By mpross1346 , 12 August 2025
Artist's Abstract Representation of Two Neural Nets

Motivation

Enterprise grade hardware (including Graphical Processing Units) for Artificial Intelligence operations are scarce.  Significant effort and capital seek to expand access.  However, even when access expands significantly, a variety of use cases will constrain AI activities to less powerful hardware.  For example:

  • Development and test environments must be available to each individual AI developer and cannot rely on expensive powerful hardware.  Such environments validate correctness of, among other things, 1) ultimate training at scale and 2) inference in production.
  • Smaller companies, startups, individual researchers, individual creators and even resource-constrained labs within larger organizations will lack funds needed to gain access to enterprise-grade software.
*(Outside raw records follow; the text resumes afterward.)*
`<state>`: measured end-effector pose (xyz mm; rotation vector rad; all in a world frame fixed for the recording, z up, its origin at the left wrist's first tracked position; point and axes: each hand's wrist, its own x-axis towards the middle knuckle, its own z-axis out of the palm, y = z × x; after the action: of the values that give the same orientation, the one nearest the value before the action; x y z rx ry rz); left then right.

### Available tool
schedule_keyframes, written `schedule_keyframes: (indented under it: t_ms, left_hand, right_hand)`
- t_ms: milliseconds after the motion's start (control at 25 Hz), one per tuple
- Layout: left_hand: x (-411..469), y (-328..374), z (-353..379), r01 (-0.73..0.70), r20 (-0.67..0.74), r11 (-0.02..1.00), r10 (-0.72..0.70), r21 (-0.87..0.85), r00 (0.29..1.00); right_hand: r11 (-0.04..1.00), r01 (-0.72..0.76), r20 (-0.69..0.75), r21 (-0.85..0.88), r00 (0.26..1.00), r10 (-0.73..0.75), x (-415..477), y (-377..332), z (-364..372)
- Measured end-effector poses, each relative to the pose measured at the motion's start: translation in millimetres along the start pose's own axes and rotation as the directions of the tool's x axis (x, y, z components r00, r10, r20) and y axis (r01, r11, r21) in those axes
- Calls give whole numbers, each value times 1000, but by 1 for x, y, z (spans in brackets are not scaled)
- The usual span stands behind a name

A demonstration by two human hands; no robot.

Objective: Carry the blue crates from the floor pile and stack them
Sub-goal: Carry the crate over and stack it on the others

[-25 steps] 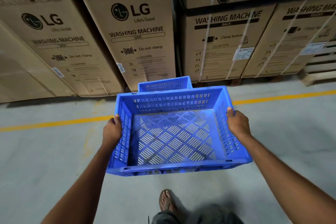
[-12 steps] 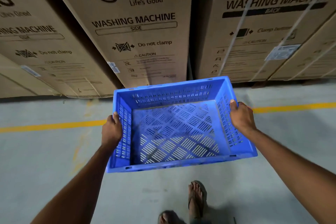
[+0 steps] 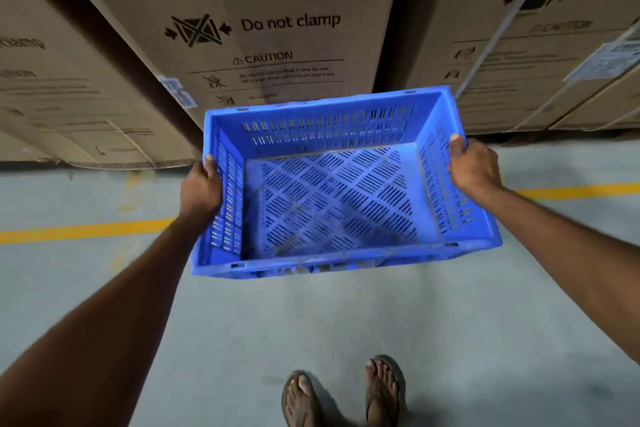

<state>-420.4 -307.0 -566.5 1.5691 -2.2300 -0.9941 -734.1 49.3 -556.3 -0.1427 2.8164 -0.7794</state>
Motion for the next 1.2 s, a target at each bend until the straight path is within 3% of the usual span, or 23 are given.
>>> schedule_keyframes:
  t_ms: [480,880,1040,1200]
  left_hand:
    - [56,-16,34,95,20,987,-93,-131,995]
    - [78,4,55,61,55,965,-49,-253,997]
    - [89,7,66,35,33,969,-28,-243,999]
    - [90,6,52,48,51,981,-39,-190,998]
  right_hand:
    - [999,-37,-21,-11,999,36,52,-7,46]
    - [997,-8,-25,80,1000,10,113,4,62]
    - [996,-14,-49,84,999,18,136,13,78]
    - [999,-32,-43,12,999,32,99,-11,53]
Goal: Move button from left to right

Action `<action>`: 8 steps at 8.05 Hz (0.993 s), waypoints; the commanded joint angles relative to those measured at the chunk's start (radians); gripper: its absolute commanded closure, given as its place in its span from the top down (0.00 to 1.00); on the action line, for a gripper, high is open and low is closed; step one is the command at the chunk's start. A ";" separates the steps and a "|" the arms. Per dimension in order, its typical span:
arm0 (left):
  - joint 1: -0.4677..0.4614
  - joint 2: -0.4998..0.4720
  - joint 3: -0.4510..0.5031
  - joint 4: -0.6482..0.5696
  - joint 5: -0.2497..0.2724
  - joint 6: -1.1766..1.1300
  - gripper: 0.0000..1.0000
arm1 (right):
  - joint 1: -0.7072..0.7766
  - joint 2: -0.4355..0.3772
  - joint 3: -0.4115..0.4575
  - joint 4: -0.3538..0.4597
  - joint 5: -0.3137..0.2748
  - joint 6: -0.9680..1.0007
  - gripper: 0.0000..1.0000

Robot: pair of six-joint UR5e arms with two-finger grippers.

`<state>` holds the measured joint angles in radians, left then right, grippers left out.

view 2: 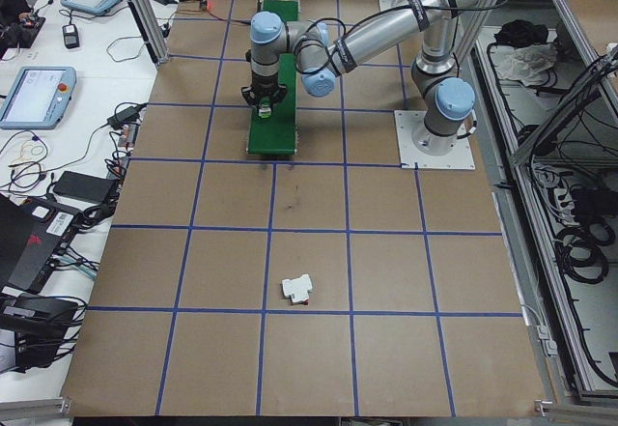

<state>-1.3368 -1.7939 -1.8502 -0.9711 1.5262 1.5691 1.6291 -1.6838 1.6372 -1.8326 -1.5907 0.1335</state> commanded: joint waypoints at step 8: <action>-0.047 0.005 -0.078 0.035 0.009 0.019 1.00 | 0.000 0.001 0.001 -0.001 0.000 0.000 1.00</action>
<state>-1.3830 -1.7862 -1.9283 -0.9526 1.5347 1.5801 1.6291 -1.6828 1.6382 -1.8331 -1.5911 0.1335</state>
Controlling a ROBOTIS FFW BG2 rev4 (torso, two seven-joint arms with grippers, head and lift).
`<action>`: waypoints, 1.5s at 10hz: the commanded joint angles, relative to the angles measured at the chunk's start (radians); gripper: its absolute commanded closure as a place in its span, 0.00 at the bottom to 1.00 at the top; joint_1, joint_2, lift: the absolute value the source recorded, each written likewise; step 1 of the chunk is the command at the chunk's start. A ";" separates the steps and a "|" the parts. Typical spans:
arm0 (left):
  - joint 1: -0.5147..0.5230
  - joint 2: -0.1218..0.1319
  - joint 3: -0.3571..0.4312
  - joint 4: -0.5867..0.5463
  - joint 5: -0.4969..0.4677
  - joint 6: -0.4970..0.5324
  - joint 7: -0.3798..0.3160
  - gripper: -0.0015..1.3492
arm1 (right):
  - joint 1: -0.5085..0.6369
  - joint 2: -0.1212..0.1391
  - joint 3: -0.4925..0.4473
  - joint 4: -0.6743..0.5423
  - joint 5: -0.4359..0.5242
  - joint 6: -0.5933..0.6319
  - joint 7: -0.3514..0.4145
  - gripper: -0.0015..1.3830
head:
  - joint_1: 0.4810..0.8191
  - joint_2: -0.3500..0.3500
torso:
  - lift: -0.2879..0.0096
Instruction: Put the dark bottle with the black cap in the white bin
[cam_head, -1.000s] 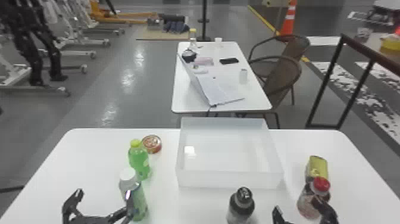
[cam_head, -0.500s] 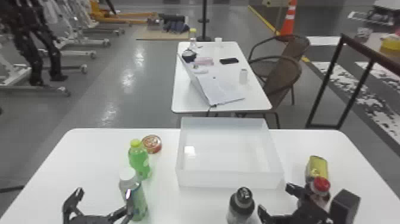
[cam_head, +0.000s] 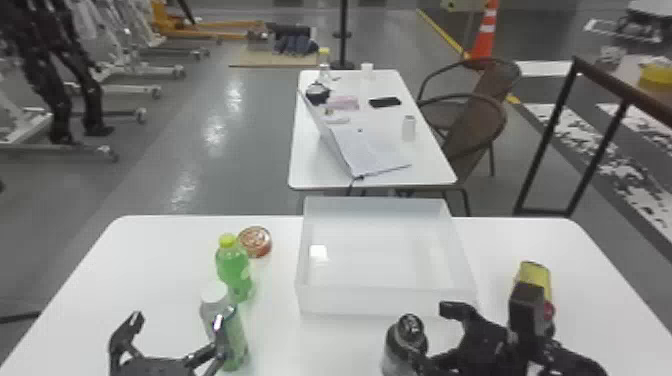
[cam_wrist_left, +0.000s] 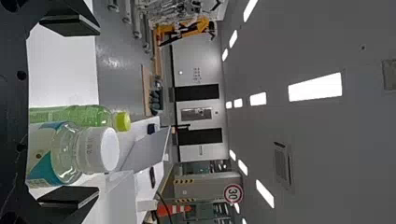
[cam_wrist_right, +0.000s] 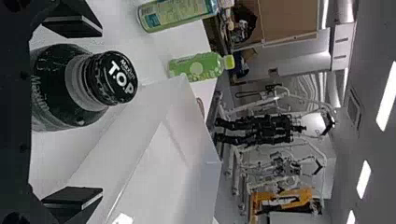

In this blog, we detail one method for conducting inference using hardware too small to hold the entirety of an AI model.  Several techniques exist to solve this problem, including quantization, model shards, device offloading, and decoupled pipelines.  This blog will focus on decoupled pipelines and briefly touch device offloading.  (We don't treat model training.  Look out for a future blog post.)

(See the accompanying notebook on github for full code and additional details.)

Conceptual Approach

Rather than load all required models into memory and keep them there throughout processing, we'll load only the models we need to produce the next step.  Then we'll unload those models before loading the new ones—a Decoupled Pipeline.

We'll use 8 GB of GPU RAM (VRAM) and 30 GB of CPU RAM to infer from a model whose native 32-bit float precision occupies over 61 GB.   (Note that our actual hardware is significantly larger than that—12 GB of VRAM and 48 GB of RAM—to allow for the overhead of the operating system, CUDA, and PyTorch, which is significantly smaller than enterprise servers and accessible to consumers.)

We'll use the Flux text to image pipeline, in part because loading all its models in native precision requires 61 GB, well above our targeted hardware capacity.

As with most AI models, Flux uses a pipeline of multiple steps to process from text prompt to image.

A diagram showing the Flux pipeline.  Text encoding turns prompts to tensors.  Diffusion changes prompt tensors to latents.  Variational auto encoding changes latents to an image.
A Simplified View of the Flux Image Generation Pipeline

 

We'll decouple this pipeline as shown below.  Note that while loading all models simultaneously would lead to out of memory errors, loading them a few at a time allows the pipeline to run.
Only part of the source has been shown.